私の常識、旦那さんの常識が違うことを頭ではわかっているつもりでも、その本質を、そのルーツをここダクノンでは肌で感じる。ここに来るまでは嫌で嫌で仕方がなかったのに、今は私の狭い視野を自分で広げられる“成長”のようなものを実感できて、かすかではあるが喜びすら感じる。どこかで我慢して受け入れてきた異文化を、すっと飲み込んで消化できるようになった自分の変化の喜びと言えばいいだろうか。

ホーチミン市に帰る晩、父ちゃんが私たち二人を呼び寄せる。テトに帰ってきてくれてありがとう、時間がない中帰ってきてくれて本当に嬉しかった。いつも健康で、幸せでいなさい。自分は仕事があってホーチミンには頻繁に行けないけど、かあちゃんは月1でホーチミン市の病院に通院しているから、その時にいくらでも頼りなさい。

帰りのバスに乗る。甥が行かないでと泣く。母ちゃんがどこかから集めてきた果物や野菜やらを布袋一杯に詰め込んで、他人の荷物を押しのけて勝手にバスに乗せる。いつも私はこの帰りのバスで思う、こんなに善良な人達のために何かしたいと。でもホーチミン市では私はそういう気持ちを保ち続けられない。そこでふと気づく、私はダクノンに来るとき、ある種の気持ちの備えを持ってきている。息を止めて潜水するような気持ちでダクノンに来ている。そしてホーチミン市に着いた途端、そういう緊張の潜水服が溶けてなくなってしまう。同時にダクノンの地で感じたこと、考えたことは特殊な思い出として分離されパックされ、都会の日常の思考に統合することが出来なくなってしまう。私は今後、ダクノンの特殊性を自分の中で普遍なものとして受け入れていくことは出来るのだろうか?
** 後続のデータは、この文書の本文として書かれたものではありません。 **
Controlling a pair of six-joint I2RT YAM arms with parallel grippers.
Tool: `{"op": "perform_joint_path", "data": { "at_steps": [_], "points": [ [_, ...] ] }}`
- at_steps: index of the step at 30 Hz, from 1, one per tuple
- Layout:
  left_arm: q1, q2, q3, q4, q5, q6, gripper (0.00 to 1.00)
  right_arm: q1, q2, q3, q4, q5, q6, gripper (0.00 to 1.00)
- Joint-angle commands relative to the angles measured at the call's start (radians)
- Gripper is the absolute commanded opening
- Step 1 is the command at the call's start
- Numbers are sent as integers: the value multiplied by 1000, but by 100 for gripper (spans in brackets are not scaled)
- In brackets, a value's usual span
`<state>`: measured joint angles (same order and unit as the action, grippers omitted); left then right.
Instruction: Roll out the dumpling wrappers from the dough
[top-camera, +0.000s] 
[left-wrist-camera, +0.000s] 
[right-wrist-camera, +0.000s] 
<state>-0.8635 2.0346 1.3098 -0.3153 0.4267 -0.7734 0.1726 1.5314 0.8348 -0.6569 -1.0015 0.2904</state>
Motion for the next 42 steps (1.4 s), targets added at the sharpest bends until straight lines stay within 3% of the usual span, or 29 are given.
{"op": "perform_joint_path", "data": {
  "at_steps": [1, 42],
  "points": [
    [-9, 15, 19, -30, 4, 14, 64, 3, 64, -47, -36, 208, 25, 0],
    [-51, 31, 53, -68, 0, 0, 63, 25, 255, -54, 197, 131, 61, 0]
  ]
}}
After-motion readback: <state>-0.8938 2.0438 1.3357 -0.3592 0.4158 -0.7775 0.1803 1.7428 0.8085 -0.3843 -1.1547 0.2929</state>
何度通っても遠い遠いダクノン。ここにはベトナムの華やかな表向きの顔を持つホーチミン市とは相いれない決定的な断絶がある。取り残され隔離された場所。世俗的なホーチミン市と1日2本のバスで細々と繋がれているだけの場所。華やかな都市の喧噪を一枚めくった下にある、本当のベトナムの姿だ。